Task prompt:
An exact copy of all the data below is needed.
________________________
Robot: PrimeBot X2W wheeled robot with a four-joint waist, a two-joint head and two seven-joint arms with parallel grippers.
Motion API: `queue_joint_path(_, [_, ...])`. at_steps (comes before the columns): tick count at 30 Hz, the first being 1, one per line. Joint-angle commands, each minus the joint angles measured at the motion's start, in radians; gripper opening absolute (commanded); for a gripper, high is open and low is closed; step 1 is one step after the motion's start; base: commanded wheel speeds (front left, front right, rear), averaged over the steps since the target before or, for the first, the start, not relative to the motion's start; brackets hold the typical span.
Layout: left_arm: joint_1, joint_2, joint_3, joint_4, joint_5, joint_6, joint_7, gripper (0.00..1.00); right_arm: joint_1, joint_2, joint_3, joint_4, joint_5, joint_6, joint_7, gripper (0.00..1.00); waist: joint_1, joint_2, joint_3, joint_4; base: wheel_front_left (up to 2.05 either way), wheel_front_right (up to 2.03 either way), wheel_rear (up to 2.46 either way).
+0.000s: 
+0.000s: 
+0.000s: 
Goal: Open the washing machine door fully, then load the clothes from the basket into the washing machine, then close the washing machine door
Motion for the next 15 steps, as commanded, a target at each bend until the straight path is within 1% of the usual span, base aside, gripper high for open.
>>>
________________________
Expected answer:
Robot: PrimeBot X2W wheeled robot with a four-joint waist, a two-joint head and two seven-joint arms with parallel grippers.
Motion API: `queue_joint_path(_, [_, ...])`. at_steps (comes before the columns): tick count at 30 Hz, the first being 1, one per line. Joint-angle commands, each minus the joint angles measured at the motion's start, in radians; gripper opening absolute (commanded); for a gripper, high is open and low is closed; step 1 is one step after the motion's start; base: commanded wheel speeds (front left, front right, rear), averaged over the steps since the target before or, for the first, the start, not relative to the motion's start; brackets hold the typical span.
Layout: left_arm: joint_1, joint_2, joint_3, joint_4, joint_5, joint_6, joint_7, gripper (0.00..1.00); right_arm: joint_1, joint_2, joint_3, joint_4, joint_5, joint_6, joint_7, gripper (0.00..1.00); waist: joint_1, joint_2, joint_3, joint_4; base: wheel_front_left (up to 2.05 either way), wheel_front_right (up to 2.03 either way), wheel_rear (up to 2.46 either way).
+0.000s: 
+0.000s: 
+0.000s: 
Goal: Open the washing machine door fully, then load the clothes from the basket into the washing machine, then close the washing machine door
Motion for the next 15 steps, as commanded, a target at each bend until the straight path is within 1% of the usual span, base aside, gripper high for open.
>>>

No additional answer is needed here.